SIGNAL’s Middle East Forum on China offers a venue for policy practitioners, experts, business executives, and journalists from across the region to discuss China’s policy towards and growing engagement with the Middle East.

The Forum fosters the exchange of ideas, insights, and best practices regarding China’s policies and interests in the Middle East. By cultivating and sharing knowledge the Forum seeks to stimulate creative policy thinking to address the many parallel issues nations face as they navigate relations with Beijing.

A space for collaborative projects that could contribute to regional peace and security, the Forum offers a first-in-its-kind opportunity for Arabs and Israelis to engage in a dialogue on global affairs that directly affect their respective interests.

Background

China’s presence in the Middle East is on the rise. Historically, China expressed little interest in playing an active role in the Middle East. However, indicative of  affording the region a newfound strategic significance is China’s status as the largest foreign investor in the Middle East today.

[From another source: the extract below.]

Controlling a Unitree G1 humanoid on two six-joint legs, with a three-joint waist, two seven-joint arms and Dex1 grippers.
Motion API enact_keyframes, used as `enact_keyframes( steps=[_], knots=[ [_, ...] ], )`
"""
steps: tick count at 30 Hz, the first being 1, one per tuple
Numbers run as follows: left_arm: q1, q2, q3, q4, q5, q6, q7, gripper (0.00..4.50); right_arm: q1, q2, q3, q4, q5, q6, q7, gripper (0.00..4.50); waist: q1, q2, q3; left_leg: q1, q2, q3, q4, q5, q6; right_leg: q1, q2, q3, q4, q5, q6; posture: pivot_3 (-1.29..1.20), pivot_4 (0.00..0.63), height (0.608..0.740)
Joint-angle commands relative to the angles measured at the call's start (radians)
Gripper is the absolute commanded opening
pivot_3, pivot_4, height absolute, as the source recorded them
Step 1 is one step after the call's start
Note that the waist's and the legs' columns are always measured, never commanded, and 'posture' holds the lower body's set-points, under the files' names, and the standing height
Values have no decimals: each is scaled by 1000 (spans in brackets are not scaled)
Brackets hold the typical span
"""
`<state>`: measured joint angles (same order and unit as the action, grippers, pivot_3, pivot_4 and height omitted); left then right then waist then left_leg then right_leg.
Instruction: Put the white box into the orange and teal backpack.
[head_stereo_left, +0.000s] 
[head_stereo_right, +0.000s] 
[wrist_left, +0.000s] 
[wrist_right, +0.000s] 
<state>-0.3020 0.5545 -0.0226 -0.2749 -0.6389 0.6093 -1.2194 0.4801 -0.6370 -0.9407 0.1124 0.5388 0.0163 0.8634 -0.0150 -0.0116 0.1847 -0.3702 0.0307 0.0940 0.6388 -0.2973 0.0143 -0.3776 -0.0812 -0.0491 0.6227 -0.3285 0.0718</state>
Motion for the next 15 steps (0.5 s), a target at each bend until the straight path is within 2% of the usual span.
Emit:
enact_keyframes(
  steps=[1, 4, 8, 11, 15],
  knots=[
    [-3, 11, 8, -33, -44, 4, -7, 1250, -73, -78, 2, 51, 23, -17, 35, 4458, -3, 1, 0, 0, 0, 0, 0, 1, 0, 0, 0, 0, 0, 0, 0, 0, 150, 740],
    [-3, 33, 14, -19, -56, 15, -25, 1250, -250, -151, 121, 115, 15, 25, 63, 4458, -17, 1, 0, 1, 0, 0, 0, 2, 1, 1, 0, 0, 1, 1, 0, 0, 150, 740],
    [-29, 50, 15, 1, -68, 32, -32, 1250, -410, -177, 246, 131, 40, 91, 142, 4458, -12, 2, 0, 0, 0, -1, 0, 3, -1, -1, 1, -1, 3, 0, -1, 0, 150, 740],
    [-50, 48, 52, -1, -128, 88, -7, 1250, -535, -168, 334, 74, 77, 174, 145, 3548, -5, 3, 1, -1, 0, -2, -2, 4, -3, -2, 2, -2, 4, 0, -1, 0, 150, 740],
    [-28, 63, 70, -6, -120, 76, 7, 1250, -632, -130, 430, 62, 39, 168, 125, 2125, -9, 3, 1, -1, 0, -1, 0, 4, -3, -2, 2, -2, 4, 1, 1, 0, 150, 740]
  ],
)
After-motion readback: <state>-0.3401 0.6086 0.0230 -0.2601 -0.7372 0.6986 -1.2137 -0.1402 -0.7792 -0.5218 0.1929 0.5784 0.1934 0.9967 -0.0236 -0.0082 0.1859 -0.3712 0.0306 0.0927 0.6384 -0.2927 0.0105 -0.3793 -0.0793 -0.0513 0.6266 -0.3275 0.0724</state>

The Middle East is the source for more than a third of China’s oil consumption and its waterways are a critical route for China’s trade with Europe. Within the framework of the BRI and guided by policies like “Made in China 2025,”  Beijing has expanded cooperation beyond the energy sector, rolling out initiatives like the China-Egypt Suez Economic and Trade Cooperation Zone, increasing foreign direct investment in infrastructure and technology development, and engaging in reconstruction efforts in Syria, Iraq, and Libya. 

Protecting these commercial interests, China has built up a modest military presence that takes on various forms, including participation in UN peacekeeping forces, a naval base in Djibouti, and military exercises with countries in the region.  

The Middle East has long been host to global powers – whether by invasion or invitation – and an arena for great power rivalries. With the deepening U.S.-China divide, China’s growing engagement raises key strategic questions of common interest to the countries of the Middle East. To what extent will China’s growing presence have a lasting impact on the region? How will regional actors engage with the eastern giant? How will China’s approach affect the regional balance of power? 

Thus, the inception of SIGNAL’s Middle East Forum on China is particularly timely in matching China’s growing engagement in the region and in supporting the much-needed regional policy thinking on China.